Last year the northern California city of Belmont approved an ordinance that would restrict smoking not only in the workplace but also in all multilevel, multi-unit housing—a restriction so comprehensive that a total ban on smoking seems the next logical step.
Recently the San Diego City Council, responding to a booze-fueled melee in Pacific Beach, passed a one-year trial ban on alcohol consumption on city beaches—a ban that has been met with an apparently successful petition calling for a public vote on the measure.
On another restrictive front, the California Coastal Commission recently published a 236-page staff report that warned against completing a toll road (Highway 241) on the San Diego-Orange County line because the project might threaten the Pacific pocket mouse and arroyo toad populations.
Topping those news items, the California Energy Commission was recently pushing revisions in its Building Energy Efficiency Standards that would mandate “programmable communicating thermostats” in all new residential buildings. These thermostats would have contained a non-removable Radio Data System that allowed state officials to set temperatures during “emergency events.” Fortunately, protests have caused the Commission to rethink this non-overridable feature.
What all these developments have in common is government control—a “helping hand” that reaches from the beach to your living room and that covers concerns as varied as cigarette-butt litter to the number of arroyo toads living near the ocean.

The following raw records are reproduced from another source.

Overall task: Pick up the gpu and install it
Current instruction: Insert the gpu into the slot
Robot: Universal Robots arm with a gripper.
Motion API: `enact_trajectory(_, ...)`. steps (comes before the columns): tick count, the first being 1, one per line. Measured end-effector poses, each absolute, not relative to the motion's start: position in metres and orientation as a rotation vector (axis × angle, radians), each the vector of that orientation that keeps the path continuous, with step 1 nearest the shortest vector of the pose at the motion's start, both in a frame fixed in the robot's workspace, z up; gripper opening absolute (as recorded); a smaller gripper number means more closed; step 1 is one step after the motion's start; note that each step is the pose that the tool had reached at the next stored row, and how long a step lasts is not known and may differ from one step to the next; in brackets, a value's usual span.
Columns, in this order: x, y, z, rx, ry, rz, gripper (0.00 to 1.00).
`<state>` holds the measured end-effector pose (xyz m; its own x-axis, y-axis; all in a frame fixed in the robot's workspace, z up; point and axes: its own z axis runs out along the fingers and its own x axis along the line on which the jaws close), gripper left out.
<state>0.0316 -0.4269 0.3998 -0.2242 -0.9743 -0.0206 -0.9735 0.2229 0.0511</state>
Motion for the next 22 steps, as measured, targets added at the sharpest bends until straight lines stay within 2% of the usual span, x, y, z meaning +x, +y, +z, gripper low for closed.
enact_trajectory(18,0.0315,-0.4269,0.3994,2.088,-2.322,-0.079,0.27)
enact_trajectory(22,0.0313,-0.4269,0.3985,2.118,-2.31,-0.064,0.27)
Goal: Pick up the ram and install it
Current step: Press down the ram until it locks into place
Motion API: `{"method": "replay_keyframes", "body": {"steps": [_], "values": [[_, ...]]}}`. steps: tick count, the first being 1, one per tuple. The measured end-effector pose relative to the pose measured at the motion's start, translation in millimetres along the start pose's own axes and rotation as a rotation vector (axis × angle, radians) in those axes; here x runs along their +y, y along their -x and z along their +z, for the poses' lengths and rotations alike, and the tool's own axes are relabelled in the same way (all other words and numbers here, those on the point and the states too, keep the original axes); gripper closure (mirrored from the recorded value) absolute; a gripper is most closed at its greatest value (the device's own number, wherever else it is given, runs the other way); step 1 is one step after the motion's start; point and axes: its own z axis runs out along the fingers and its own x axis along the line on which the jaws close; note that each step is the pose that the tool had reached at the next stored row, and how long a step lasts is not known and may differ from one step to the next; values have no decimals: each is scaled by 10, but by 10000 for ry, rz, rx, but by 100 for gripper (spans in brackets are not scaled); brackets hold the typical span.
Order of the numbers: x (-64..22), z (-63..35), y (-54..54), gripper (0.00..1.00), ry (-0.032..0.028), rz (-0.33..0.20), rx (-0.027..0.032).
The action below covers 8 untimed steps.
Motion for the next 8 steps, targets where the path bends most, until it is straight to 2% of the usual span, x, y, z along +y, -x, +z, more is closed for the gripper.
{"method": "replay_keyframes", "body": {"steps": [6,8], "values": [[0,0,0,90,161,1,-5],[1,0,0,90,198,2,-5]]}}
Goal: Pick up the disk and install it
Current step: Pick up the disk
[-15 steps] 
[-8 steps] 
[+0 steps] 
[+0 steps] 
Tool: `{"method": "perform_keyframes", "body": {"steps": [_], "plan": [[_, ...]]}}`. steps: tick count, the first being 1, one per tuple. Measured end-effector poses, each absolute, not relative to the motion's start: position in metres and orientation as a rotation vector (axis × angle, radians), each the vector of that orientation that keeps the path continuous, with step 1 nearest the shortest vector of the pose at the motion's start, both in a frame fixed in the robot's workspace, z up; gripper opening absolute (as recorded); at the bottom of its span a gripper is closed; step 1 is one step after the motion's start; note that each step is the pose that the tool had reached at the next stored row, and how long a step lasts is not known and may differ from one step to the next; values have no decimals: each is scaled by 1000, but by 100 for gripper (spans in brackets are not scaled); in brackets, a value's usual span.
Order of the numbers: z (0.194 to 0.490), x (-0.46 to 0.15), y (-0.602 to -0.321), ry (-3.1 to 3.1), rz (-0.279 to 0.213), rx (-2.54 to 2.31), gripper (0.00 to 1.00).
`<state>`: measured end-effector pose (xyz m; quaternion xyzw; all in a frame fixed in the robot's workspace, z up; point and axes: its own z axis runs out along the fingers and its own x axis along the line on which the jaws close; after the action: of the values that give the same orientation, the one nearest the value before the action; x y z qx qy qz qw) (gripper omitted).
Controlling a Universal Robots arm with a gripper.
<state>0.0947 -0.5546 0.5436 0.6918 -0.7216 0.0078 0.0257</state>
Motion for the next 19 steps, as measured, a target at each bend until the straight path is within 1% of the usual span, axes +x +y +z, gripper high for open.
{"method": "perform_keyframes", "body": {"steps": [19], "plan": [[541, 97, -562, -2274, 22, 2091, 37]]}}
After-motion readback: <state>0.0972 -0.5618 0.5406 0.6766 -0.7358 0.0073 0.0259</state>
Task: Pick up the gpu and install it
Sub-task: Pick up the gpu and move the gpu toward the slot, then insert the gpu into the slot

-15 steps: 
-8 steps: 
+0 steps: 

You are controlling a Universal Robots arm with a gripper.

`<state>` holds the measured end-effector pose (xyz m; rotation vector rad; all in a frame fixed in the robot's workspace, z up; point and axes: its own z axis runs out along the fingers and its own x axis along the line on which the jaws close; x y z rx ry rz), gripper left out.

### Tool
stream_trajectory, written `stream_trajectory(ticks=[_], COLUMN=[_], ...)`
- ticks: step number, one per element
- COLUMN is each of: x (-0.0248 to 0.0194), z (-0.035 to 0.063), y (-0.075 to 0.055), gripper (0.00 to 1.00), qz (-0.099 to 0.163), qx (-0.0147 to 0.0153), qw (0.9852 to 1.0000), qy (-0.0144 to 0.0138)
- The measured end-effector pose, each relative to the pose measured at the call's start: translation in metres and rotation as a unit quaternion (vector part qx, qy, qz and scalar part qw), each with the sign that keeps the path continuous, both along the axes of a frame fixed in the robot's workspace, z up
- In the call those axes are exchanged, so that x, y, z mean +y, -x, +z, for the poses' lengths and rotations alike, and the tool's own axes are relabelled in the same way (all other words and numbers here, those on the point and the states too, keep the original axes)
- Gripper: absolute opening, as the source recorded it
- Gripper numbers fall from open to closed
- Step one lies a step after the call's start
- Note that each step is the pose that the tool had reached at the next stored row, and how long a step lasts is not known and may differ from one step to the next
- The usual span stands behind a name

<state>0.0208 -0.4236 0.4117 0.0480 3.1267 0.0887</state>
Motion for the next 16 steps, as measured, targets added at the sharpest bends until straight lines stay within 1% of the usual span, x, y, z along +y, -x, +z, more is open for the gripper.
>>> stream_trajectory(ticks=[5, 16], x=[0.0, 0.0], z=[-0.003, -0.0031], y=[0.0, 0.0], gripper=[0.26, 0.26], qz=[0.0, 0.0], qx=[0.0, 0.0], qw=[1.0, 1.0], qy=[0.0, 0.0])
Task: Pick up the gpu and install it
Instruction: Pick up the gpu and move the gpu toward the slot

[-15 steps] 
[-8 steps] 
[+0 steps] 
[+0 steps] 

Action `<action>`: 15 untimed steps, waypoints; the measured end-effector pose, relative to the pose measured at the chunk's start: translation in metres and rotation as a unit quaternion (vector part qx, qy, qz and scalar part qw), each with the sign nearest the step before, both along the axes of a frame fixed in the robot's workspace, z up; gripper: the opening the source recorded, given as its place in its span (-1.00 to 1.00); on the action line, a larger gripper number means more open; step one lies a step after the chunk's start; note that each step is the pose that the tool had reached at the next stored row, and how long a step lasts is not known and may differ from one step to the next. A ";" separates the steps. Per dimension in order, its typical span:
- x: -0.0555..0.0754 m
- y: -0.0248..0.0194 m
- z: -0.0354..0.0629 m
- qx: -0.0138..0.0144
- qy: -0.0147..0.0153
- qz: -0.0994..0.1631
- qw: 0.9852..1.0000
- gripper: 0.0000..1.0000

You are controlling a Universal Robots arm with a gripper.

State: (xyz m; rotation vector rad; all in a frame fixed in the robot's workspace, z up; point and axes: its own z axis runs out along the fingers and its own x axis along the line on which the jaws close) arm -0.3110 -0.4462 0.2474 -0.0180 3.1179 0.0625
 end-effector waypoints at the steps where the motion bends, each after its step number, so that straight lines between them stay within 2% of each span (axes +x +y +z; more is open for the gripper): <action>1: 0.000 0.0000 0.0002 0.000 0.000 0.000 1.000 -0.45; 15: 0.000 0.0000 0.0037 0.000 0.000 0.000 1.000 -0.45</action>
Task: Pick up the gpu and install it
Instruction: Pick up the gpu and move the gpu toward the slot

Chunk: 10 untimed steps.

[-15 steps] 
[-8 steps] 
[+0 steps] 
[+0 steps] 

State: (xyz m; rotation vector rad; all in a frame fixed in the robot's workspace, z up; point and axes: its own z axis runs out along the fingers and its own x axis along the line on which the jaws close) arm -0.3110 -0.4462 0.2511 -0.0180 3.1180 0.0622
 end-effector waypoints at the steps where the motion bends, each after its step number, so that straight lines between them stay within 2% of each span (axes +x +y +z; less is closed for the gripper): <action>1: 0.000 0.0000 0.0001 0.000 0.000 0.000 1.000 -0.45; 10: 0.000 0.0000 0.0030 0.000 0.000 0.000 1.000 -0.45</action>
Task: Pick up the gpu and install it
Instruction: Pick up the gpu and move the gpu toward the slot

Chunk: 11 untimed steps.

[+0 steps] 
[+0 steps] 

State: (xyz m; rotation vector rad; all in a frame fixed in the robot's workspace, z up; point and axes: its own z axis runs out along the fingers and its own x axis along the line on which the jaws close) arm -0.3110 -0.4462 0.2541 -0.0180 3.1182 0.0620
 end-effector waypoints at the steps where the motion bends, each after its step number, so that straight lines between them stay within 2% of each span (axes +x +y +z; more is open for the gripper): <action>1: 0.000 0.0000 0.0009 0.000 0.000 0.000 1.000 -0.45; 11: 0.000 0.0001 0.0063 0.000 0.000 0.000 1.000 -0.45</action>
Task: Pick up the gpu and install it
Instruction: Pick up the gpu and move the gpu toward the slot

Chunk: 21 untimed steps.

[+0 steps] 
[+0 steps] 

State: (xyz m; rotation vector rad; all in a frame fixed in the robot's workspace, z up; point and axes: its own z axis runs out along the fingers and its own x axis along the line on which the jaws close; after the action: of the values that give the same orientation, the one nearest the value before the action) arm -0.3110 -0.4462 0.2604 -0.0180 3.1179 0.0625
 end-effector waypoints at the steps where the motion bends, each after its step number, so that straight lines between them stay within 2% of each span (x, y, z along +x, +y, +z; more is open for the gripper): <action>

Last week the North County Times published columnist Rich Lowry’s review of Jonah Goldberg’s new book, “Liberal Fascism” (Jan. 10, “Who you calling ‘fascist’?”). Goldberg, Lowry notes, points to the historical and ideological links between fascism and the state-centered policies of the left—policies that suppress individual freedom and private group rights for the sake of the whole.
According to Lowry’s Goldberg, “liberal fascism” is “pacifist rather than militaristic and feminine rather than masculine in its orientation, but it also seeks to increase the power of the state and overcome tradition in sweeping crusades pursued with the moral fervor of war.”
While I don’t fancy encounters with streams of smoke at the beach or at city parks, I’m more concerned about the way powerful groups are transforming almost every aspect of life into a matter requiring state intervention. Already a drumbeat for regulating fast food is building—a drumbeat that will grow frenetic as healthcare is socialized.
As for arroyo toads, I’d wager a Franklin that Coastal Commission staff doesn’t give a kangaroo rat’s behind about endangered species—that their real agenda involves a “holistic” vision of a non-capitalist society with them at the controls.
In 1981 Professor Daniel Callahan composed an article (“Minimalist Ethics”) that warned of a morally neutered society where all matters of conduct become, by default, legal issues. Goldberg might note that “liberal fascism” flourishes in a culture where self-control has become passé.